Microelectrode studies of reversible Mg deposition in THF solutions containing complexes of alkylaluminum chlorides and dialkylmagnesium

Abstract

A kinetic study of Mg deposition on Pt surfaces has been performed using Pt microelectrodes. The solutions chosen included tetrahydrofuran (THF) and several types of Mg–Al–R–Cl complex electrolytes from which magnesium can be deposited reversibly. The complexes included an all-inorganic, Cl-containing MgCl 2:AlCl 3 (1:1) complex compound, all-organic Bu 2Mg with different ratios of Bu 2Mg, and various combinations of AlEtCl 2 and AlEt 3. Tafel slopes of the resulting polarization curves obtained both by CV and potential step techniques were carefully analyzed within the framework of a complicated, three-stage electrocrystallization mechanism related to four consecutive and two parallel steps in the first stage (ad-atom formation on the metallic interface) followed by surface diffusion and embedding of Mg-ad-atoms in the growth kink sites.

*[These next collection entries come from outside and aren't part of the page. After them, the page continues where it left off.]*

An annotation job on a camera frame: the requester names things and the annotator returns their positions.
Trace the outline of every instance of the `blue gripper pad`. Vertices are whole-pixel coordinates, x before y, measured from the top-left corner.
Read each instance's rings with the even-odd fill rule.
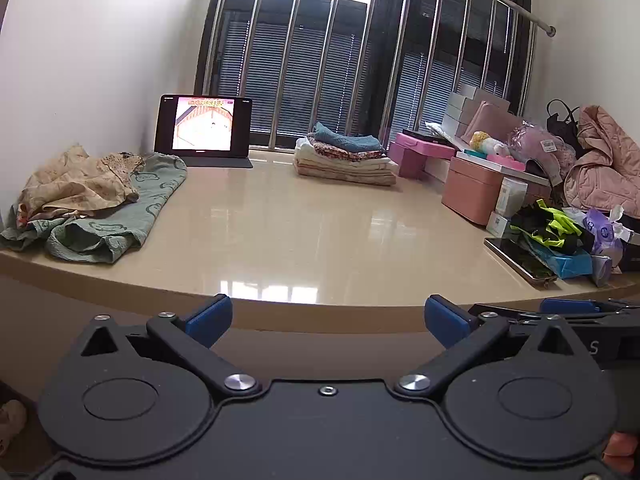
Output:
[[[210,348],[231,326],[233,317],[231,298],[219,294],[214,298],[214,303],[185,320],[184,333]]]
[[[593,301],[546,298],[540,303],[542,314],[597,314],[599,311],[599,307]]]
[[[467,337],[478,324],[476,316],[437,294],[429,296],[424,303],[424,325],[444,348]]]

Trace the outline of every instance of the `folded towel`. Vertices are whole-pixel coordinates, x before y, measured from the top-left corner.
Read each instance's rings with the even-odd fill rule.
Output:
[[[318,170],[316,168],[310,168],[303,164],[300,164],[294,159],[293,167],[298,174],[306,176],[314,176],[319,178],[329,178],[332,180],[343,180],[345,182],[355,182],[358,184],[373,184],[375,186],[392,186],[396,183],[396,176],[390,174],[388,176],[363,176],[363,175],[351,175],[347,173],[337,171]]]
[[[322,123],[316,123],[314,137],[320,142],[326,142],[336,148],[341,148],[350,153],[376,152],[382,150],[382,145],[373,136],[347,137],[336,134]]]
[[[329,158],[328,156],[319,155],[314,150],[314,147],[309,142],[309,139],[306,137],[300,137],[296,141],[296,150],[299,151],[299,156],[303,156],[304,158],[308,158],[309,160],[316,160],[321,164],[331,164],[336,168],[361,168],[363,166],[367,167],[376,167],[379,170],[383,170],[385,168],[385,164],[391,162],[391,159],[388,156],[384,156],[382,158],[368,158],[366,160],[340,160],[338,158]]]
[[[376,150],[375,152],[350,153],[342,148],[336,148],[326,142],[320,142],[319,140],[312,142],[312,145],[318,155],[328,156],[329,158],[339,158],[340,160],[350,160],[353,162],[367,160],[370,158],[383,158],[385,156],[385,153],[382,152],[382,150]]]
[[[88,218],[34,220],[23,230],[9,227],[0,234],[0,245],[21,251],[37,238],[46,238],[46,250],[57,258],[112,264],[130,247],[142,246],[160,209],[186,177],[180,158],[154,153],[131,175],[136,202],[97,211]]]
[[[384,167],[382,169],[378,168],[336,168],[335,166],[330,166],[327,164],[320,164],[315,160],[309,160],[308,158],[296,156],[294,160],[308,168],[315,168],[316,170],[323,171],[335,171],[336,173],[346,173],[352,175],[363,175],[363,176],[389,176],[392,174],[390,167]]]

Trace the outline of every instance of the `green blanket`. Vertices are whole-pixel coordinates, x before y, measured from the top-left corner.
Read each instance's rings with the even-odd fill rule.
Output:
[[[137,202],[83,219],[34,220],[23,230],[9,227],[0,233],[0,245],[21,251],[46,238],[46,250],[57,258],[112,264],[130,247],[142,246],[162,206],[186,177],[187,167],[180,158],[154,153],[131,176],[140,196]],[[15,209],[7,220],[15,226]]]

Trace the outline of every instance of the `glossy beige tile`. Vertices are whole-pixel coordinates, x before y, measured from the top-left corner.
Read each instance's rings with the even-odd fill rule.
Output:
[[[281,323],[267,322],[267,330],[294,330],[285,318],[304,305],[348,307],[358,317],[361,307],[420,307],[430,294],[459,304],[534,305],[547,296],[640,290],[635,274],[616,276],[600,291],[586,278],[533,288],[484,247],[488,234],[443,206],[428,183],[347,184],[297,176],[289,154],[250,156],[252,170],[190,168],[146,244],[112,266],[3,251],[0,272],[142,314],[157,310],[162,291],[183,298],[187,310],[191,296],[218,292],[251,312],[280,305]],[[143,298],[154,306],[140,306]]]

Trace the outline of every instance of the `stack of folded towels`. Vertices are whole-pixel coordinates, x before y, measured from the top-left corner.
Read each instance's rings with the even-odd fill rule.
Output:
[[[298,174],[391,186],[398,165],[375,137],[346,137],[316,123],[312,133],[296,142],[293,166]]]

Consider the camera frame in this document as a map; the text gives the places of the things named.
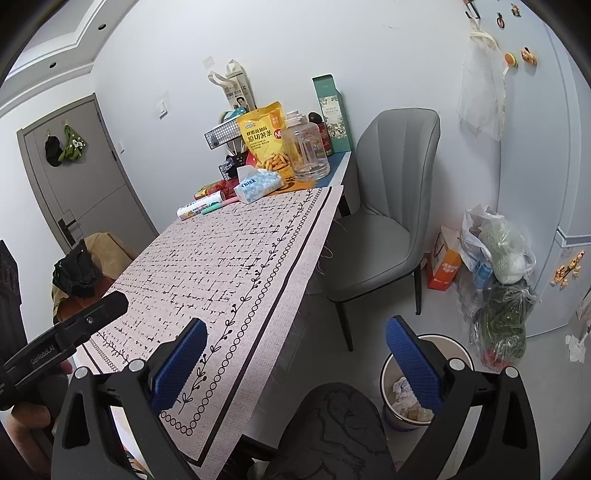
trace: table runner
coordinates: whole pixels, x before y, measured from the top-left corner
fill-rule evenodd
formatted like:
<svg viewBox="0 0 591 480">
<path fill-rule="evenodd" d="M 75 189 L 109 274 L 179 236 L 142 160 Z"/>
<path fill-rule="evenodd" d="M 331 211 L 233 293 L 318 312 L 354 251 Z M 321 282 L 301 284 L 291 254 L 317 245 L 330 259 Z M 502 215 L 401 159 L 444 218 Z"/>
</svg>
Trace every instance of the table runner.
<svg viewBox="0 0 591 480">
<path fill-rule="evenodd" d="M 79 349 L 94 373 L 147 359 L 192 317 L 208 341 L 175 406 L 160 414 L 201 479 L 214 479 L 271 373 L 322 251 L 342 187 L 235 203 L 176 222 L 120 276 L 126 315 Z"/>
</svg>

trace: door handle
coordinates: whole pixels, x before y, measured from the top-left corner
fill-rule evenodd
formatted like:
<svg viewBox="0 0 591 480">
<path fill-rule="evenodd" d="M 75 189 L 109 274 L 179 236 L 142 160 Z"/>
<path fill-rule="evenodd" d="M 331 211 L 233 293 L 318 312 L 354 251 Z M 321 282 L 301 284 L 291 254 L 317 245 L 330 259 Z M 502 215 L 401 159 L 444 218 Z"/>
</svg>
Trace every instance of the door handle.
<svg viewBox="0 0 591 480">
<path fill-rule="evenodd" d="M 76 223 L 76 220 L 72 220 L 70 223 L 68 223 L 66 225 L 63 218 L 60 219 L 59 222 L 57 222 L 58 226 L 60 227 L 62 233 L 66 237 L 66 240 L 68 240 L 68 243 L 70 244 L 71 247 L 73 247 L 76 244 L 76 240 L 74 240 L 74 237 L 70 233 L 70 227 L 72 225 L 74 225 L 75 223 Z"/>
</svg>

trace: bottle cap
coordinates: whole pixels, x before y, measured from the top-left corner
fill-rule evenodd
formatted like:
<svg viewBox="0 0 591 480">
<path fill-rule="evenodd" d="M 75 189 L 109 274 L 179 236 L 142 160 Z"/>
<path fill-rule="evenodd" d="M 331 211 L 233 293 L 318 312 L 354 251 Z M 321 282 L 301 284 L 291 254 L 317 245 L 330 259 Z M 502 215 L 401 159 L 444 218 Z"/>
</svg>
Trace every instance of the bottle cap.
<svg viewBox="0 0 591 480">
<path fill-rule="evenodd" d="M 320 125 L 324 123 L 324 119 L 319 113 L 310 112 L 308 113 L 308 120 L 313 124 Z"/>
<path fill-rule="evenodd" d="M 306 121 L 305 115 L 300 115 L 298 110 L 293 110 L 285 114 L 285 125 L 287 127 L 293 127 L 294 125 L 303 123 Z"/>
</svg>

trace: ceiling
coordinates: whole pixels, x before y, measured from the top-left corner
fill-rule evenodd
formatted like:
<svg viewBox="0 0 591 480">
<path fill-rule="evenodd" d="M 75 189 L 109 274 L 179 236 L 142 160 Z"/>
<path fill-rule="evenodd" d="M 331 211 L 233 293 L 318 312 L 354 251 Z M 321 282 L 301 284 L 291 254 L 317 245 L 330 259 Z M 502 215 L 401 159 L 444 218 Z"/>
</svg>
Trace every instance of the ceiling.
<svg viewBox="0 0 591 480">
<path fill-rule="evenodd" d="M 90 73 L 105 41 L 136 1 L 66 3 L 35 33 L 13 65 L 0 89 L 0 116 L 44 90 Z"/>
<path fill-rule="evenodd" d="M 93 2 L 94 0 L 70 0 L 37 31 L 24 50 L 76 31 Z"/>
</svg>

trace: red bottle
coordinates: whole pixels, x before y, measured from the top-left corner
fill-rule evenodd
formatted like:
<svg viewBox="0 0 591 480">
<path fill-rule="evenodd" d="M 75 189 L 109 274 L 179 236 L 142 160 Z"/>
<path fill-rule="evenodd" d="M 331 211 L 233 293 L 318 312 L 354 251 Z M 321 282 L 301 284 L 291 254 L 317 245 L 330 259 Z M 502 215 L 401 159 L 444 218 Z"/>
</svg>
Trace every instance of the red bottle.
<svg viewBox="0 0 591 480">
<path fill-rule="evenodd" d="M 326 156 L 330 157 L 332 155 L 332 145 L 330 143 L 328 130 L 326 129 L 326 125 L 324 124 L 322 117 L 316 112 L 311 112 L 308 114 L 308 120 L 313 124 L 318 125 L 318 130 L 320 130 L 320 136 L 322 137 L 322 145 L 324 146 Z"/>
</svg>

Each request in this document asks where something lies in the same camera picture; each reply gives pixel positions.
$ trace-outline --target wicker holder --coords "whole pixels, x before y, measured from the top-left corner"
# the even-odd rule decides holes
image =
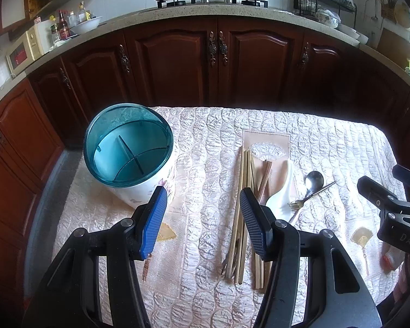
[[[387,18],[388,20],[396,24],[395,9],[390,8],[387,5],[383,5],[383,4],[381,5],[381,17]]]

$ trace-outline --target countertop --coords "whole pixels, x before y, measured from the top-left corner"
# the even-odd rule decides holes
[[[386,67],[388,67],[392,72],[397,74],[401,79],[403,79],[410,86],[410,76],[401,67],[396,65],[393,61],[383,56],[379,52],[375,51],[371,47],[366,45],[361,45],[356,39],[321,23],[306,19],[288,13],[286,11],[281,11],[275,8],[263,8],[255,6],[245,6],[239,4],[226,4],[226,3],[196,3],[187,4],[184,6],[168,7],[168,8],[151,8],[146,10],[137,11],[134,13],[129,13],[127,15],[119,16],[114,19],[108,20],[104,25],[98,28],[77,36],[71,39],[64,45],[48,52],[34,63],[29,65],[22,73],[20,73],[14,80],[10,80],[5,83],[0,91],[0,100],[23,78],[29,75],[31,72],[36,70],[38,67],[42,66],[46,62],[56,58],[60,54],[66,52],[67,50],[76,47],[79,44],[85,43],[86,41],[99,37],[101,35],[126,28],[129,26],[134,26],[137,24],[142,24],[150,21],[157,21],[160,19],[168,19],[174,17],[185,17],[185,16],[245,16],[245,17],[256,17],[263,19],[271,19],[275,21],[281,21],[289,24],[294,24],[297,26],[302,26],[324,33],[330,37],[339,39],[349,45],[359,48],[363,52],[372,56]]]

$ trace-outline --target quilted white tablecloth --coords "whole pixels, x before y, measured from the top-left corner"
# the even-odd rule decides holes
[[[375,302],[391,292],[398,272],[385,275],[379,267],[378,210],[356,188],[357,180],[367,175],[405,199],[402,184],[392,177],[396,160],[383,132],[364,124],[296,113],[206,107],[155,110],[171,126],[179,156],[175,198],[163,220],[177,237],[156,243],[145,281],[143,263],[136,263],[153,327],[250,327],[254,323],[262,295],[252,288],[252,251],[248,250],[242,285],[220,277],[230,242],[243,130],[290,136],[300,198],[306,192],[303,176],[313,169],[324,174],[326,183],[337,180],[337,186],[306,204],[296,227],[315,233],[333,230]],[[75,228],[106,229],[131,213],[130,207],[90,175],[82,158],[53,254]],[[351,240],[360,227],[373,233],[364,248],[366,260],[363,248]],[[294,323],[303,318],[306,276],[306,261],[301,260]],[[103,317],[110,323],[104,258],[99,279]]]

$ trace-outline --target tile floor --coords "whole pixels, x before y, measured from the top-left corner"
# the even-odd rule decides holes
[[[44,188],[27,244],[24,265],[24,297],[35,291],[51,263],[56,228],[64,210],[70,186],[82,157],[82,151],[65,150]]]

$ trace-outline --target metal screw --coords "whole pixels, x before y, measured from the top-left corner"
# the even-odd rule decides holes
[[[76,237],[83,236],[84,234],[85,234],[85,228],[78,228],[78,229],[75,229],[73,232],[73,235]]]
[[[286,228],[286,227],[287,227],[287,222],[286,222],[285,220],[283,220],[283,219],[277,219],[277,220],[275,221],[275,225],[276,225],[276,227],[278,227],[278,228]]]
[[[334,237],[334,232],[329,230],[329,229],[322,229],[320,232],[322,233],[323,236],[325,236],[327,238]]]
[[[132,223],[134,223],[134,221],[132,220],[132,218],[124,218],[121,220],[120,224],[122,225],[122,227],[130,227],[132,225]]]

This mechanism not only explains the peculiar kinetic data on Mg deposition from these complex solutions, but also provides a natural route for the comparison of a Mg deposition mechanism with that of gold and Ni depositions from cyanide and AlCl 3–BPC–NiCl 2 room temperature molten salts, respectively. We also discuss the uniqueness of these THF-based complex solutions for metallic Mg deposition, and compare the electrodeposition mechanism in this electrolyte with the electrochemistry of Mg in thionyl chloride solutions.